Among the proteins with significantly altered phosphorylation by Ng KD, seven targets were associated with both ASD and schizophrenia (Figure 4E). While not all of the dysfunctions of these seven genes in ASDs and schizophrenia were fully known, hypofunction of NMDARs, in certain cases, Grin2A (NR2A, GluN2A), was implicated in ASD and schizophrenia (85, 86). Additionally, Grin2A is critically involved in NMDAR-dependent plasticity (87–90), providing an incentive to determine the effect of Grin2A phosphorylation on NMDAR functions. Significant P-sites identified in Grin2A are listed in Supplemental Table S6. In particular, Grin2A S1384 was significantly hypo-phosphorylated by Ng KD, and S882/S890 was hyper-phosphorylated. In a separate sample set with independent neuron culture and proteomic processing, the hypo-phosphorylation of Grin2A S1384 was validated, and three additional sites (S1198, S1201 and S1204) were also identified as hypo-phosphorylated sites, implying the tolerance at certain phosphorylation sites. To further characterize the change in Grin2A phosphorylation by Ng KD, we used a Phos-Tag system, which separates proteins based on phosphorylation levels (64, 91), and found that Ng KD caused hypo-phosphorylation of Grin2A (Figure 4F).
C-terminal phosphorylation of Grin2A modulates NMDAR-mediated current kinetics
Grin2A-containing NMDAR is required for STDP-LTP (90), and the C-terminal region of Grin subunits regulates NMDAR channel kinetics (92–94), including the phosphorylation of Grin2A C-terminus (94–97). Given the hypo-phosphorylation of Grin2A, we examined whether the four serine sites regulate NMDAR current kinetics. We generated Grin2A mutants in which S1198/1201/1204/1384 were mutated to alanine (SA; phospho-deficient) or aspartic acid (SD; phospho-mimetic), and a C-terminal truncated mutant (–Ct) (Figure 5A). The Grin2A constructs were co-expressed with Grin1 (NR1, GluN1) separated by a self-cleaving P2A peptide in HEK cells (Figure 5A, B). Dox-induced expression of constructs was validated by qPCR, western blot, and live-cell imaging (Figure 5C and Supplemental Figure S8A, B). The responses from mutant channels elicited by glutamate were examined using the single-cell planar patch clamp (Figure 5D) (98).
Figure 5. C-terminal phosphorylation of Grin2A modulates NMDAR-mediated current kinetics.

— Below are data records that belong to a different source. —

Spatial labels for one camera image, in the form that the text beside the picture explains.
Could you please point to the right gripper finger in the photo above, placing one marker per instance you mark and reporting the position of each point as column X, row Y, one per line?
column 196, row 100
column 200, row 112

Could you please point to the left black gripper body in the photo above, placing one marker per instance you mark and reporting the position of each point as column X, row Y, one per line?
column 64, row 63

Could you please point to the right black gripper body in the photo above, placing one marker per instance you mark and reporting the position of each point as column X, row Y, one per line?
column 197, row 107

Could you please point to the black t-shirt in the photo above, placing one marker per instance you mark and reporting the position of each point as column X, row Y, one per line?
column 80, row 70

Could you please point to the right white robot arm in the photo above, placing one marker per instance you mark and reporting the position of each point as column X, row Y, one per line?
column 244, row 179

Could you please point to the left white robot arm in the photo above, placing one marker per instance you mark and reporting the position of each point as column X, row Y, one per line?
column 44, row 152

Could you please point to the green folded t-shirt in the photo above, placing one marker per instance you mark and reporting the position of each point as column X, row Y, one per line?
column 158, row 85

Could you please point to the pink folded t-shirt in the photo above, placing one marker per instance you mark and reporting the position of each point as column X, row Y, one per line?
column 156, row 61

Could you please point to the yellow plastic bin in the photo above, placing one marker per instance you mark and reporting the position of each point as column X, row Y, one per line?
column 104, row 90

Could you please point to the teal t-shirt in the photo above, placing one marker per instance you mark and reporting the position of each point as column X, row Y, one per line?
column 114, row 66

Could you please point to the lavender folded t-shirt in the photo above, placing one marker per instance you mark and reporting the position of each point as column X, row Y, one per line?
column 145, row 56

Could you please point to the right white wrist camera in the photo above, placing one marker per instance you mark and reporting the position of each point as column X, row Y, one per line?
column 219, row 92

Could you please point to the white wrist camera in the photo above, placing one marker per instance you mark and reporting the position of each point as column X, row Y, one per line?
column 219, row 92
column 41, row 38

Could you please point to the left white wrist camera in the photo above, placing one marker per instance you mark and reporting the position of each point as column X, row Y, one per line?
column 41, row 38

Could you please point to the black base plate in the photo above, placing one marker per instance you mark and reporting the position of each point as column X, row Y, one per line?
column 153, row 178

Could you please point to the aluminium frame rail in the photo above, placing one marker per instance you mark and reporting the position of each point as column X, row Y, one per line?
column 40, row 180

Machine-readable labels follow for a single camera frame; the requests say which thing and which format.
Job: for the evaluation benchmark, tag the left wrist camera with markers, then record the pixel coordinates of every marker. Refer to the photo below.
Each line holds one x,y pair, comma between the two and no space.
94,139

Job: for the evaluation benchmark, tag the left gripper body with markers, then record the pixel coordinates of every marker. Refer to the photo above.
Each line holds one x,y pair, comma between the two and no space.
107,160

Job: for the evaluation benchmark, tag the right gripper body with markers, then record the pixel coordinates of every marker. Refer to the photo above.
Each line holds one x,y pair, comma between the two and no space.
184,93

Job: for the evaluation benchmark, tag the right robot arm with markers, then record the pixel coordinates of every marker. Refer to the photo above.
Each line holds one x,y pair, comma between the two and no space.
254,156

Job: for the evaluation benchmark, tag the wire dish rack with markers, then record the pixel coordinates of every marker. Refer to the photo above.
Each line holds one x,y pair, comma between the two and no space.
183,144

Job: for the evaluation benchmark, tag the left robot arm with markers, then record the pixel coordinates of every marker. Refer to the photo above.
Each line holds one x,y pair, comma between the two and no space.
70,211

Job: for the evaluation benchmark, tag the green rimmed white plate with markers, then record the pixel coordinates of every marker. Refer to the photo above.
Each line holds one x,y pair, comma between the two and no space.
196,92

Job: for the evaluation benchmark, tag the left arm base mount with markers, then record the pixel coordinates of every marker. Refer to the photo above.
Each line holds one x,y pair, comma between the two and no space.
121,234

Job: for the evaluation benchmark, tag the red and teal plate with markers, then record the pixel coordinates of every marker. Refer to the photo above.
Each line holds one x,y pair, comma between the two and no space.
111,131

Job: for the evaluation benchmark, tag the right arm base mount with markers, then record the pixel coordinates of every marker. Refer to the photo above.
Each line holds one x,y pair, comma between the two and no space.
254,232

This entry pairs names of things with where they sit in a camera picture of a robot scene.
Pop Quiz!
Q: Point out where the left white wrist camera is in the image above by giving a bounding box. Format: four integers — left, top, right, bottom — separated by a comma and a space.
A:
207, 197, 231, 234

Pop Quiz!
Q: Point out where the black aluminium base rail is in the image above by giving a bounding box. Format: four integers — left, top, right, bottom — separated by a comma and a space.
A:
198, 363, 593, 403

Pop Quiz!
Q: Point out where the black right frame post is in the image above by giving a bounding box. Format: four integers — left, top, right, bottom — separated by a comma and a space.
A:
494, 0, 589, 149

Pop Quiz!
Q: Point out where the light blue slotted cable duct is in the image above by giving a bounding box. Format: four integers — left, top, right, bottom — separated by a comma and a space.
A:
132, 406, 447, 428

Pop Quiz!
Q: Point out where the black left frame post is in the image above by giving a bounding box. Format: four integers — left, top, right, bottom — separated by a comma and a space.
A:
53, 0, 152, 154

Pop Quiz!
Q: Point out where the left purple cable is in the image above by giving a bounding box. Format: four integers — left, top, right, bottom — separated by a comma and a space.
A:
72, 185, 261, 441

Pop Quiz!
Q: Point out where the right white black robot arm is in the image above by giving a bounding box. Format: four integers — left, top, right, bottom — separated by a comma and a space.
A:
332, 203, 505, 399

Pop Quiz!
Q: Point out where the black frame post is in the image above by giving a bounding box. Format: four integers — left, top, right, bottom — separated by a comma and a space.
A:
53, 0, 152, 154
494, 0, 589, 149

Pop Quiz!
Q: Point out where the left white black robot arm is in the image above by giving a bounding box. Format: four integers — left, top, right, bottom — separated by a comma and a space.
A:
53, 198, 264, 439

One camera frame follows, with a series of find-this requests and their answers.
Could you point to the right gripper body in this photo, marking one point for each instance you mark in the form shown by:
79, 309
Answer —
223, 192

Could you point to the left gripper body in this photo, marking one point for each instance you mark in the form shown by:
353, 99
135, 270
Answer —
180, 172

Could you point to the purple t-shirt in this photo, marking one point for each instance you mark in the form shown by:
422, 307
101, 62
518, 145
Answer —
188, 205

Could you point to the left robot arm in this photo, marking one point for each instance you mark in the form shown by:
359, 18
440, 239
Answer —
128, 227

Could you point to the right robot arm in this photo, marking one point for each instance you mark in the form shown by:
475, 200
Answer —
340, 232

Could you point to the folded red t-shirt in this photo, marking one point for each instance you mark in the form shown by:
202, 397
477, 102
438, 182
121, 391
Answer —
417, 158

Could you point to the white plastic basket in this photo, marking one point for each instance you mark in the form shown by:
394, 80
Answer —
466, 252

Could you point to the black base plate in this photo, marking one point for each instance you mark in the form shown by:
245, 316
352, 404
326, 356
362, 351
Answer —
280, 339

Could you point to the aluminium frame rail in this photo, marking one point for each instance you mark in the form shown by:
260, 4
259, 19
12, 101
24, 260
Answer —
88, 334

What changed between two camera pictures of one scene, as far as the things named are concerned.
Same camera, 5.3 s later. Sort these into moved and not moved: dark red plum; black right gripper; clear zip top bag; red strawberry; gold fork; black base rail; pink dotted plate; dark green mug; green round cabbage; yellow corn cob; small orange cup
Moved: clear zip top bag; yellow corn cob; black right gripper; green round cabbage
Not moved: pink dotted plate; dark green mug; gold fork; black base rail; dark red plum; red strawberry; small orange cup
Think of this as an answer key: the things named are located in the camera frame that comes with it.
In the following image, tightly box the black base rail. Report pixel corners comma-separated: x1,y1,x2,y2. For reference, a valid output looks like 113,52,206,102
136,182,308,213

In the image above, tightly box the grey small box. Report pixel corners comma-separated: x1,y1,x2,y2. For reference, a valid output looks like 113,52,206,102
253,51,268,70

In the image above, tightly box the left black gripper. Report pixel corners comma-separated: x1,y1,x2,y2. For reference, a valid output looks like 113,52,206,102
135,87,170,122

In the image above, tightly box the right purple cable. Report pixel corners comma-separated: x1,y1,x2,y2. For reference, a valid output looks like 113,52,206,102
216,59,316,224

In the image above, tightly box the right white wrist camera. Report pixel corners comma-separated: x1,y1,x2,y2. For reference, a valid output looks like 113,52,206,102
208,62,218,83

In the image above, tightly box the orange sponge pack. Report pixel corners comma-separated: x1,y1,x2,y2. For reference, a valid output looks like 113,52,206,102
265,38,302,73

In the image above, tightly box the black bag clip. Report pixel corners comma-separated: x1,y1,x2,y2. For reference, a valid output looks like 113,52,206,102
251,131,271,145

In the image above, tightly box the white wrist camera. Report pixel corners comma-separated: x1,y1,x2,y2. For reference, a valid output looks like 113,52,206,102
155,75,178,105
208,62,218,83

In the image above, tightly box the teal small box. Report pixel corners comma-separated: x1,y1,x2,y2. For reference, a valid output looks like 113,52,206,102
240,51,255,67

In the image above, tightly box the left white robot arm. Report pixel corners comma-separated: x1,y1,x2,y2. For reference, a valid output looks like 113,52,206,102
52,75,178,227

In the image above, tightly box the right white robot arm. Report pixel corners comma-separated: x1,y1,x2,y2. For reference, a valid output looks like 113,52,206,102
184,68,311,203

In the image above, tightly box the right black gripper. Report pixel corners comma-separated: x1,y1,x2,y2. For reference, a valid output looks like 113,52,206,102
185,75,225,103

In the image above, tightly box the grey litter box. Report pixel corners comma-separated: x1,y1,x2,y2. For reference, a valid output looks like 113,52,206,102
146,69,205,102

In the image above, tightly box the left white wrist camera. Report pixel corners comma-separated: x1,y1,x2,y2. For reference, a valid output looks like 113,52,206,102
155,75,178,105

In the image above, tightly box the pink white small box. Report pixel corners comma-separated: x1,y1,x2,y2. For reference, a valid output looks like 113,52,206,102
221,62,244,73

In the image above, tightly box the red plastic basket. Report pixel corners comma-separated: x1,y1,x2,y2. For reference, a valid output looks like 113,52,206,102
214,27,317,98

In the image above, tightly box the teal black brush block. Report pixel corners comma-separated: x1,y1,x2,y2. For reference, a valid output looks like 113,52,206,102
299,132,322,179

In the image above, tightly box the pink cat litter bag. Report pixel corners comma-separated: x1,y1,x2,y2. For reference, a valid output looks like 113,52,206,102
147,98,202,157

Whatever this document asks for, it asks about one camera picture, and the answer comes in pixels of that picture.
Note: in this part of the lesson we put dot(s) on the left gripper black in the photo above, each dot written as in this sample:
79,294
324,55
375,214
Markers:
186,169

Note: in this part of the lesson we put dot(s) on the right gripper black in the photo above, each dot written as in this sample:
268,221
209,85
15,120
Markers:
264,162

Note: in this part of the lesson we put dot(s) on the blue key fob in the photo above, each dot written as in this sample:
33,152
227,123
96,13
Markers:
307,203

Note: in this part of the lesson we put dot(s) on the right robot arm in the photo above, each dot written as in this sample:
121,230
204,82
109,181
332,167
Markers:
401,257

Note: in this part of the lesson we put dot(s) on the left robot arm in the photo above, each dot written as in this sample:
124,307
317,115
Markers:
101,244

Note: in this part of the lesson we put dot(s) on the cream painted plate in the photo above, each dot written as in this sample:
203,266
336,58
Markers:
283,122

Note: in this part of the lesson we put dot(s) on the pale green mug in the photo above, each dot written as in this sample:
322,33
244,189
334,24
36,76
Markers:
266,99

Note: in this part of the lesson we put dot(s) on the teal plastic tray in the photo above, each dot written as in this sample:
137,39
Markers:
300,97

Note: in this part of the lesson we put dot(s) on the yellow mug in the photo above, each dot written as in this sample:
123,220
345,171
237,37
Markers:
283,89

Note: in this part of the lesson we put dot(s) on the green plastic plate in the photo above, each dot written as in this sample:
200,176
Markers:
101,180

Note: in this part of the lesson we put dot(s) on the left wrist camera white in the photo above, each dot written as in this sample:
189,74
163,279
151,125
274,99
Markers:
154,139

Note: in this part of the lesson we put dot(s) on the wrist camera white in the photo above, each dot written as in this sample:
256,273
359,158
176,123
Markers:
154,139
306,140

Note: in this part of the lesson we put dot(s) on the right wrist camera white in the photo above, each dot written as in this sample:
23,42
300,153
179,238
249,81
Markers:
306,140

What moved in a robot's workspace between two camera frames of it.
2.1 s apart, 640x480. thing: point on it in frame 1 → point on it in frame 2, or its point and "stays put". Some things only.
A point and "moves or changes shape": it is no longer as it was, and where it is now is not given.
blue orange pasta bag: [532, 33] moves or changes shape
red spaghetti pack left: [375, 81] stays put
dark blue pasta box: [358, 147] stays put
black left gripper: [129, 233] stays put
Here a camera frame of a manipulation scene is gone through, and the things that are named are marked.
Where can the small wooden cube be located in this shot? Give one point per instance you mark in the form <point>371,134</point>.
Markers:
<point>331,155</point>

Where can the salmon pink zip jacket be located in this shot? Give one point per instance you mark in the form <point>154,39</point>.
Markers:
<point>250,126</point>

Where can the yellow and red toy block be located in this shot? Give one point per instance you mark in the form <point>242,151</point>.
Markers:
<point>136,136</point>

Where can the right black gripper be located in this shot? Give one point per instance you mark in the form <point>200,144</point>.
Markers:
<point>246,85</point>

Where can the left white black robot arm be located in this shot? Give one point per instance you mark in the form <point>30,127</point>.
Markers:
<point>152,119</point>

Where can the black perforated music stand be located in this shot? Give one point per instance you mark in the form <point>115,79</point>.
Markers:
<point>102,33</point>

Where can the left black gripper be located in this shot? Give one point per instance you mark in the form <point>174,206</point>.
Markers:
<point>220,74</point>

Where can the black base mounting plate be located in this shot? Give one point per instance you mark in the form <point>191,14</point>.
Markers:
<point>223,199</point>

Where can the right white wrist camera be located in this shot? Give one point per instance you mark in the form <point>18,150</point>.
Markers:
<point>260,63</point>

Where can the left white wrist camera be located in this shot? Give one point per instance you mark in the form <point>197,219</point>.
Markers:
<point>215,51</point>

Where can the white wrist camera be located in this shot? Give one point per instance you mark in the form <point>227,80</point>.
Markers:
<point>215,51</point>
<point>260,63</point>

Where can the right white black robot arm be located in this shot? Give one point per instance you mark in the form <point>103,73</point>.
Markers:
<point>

(A) Design of wild-type (WT), C-terminus deletion (–Ct), serine to alanine (SA), and serine to glutamate (SD) isogenic, single-copy, doxycycline-inducible NMDAR expression constructs. The four phosphorylation sites selected for mutation are S1198, S1201, S1204, and S1384 in rGrin2A (Uniprot ID: P35436). (B) Experimental design for high-throughput analysis of NMDAR-mediated currents using a 384-well planar patch clamp electrophysiology system. (C) Live-cell confocal images demonstrating the surface expression of NMDAR WT and mutants 48 hours post-induction with doxycycline, scale bar, 25 μm. (D) Left: Example of a 384-well (16 by 24) planar patch clamp recording. Right: Representative recordings of NMDAR-mediated currents using planar patch clamp. (E) Average traces of NMDAR currents with Grin2A WT and mutants normalized to the peak current highlight the differences in decay kinetics in –Ct, SA and SD mutants. Shaded bands represent SEM. (F) Box plots of decay tau values of NMDAR currents recorded from the cell lines with Grin2A WT, –Ct, SA and SD mutants. Data were compared via one-way ANOVA and significance was calculated with the Holmes-Sidak multi-comparisons test. *p<0.05, ***p<0.001. (G-I) Gaussian fits of the cumulative distribution of decay kinetics (G), probability density histograms of decay kinetics (H) and its Gaussian fits (I) demonstrate Gaussian distributions for all experimental conditions except for –Ct.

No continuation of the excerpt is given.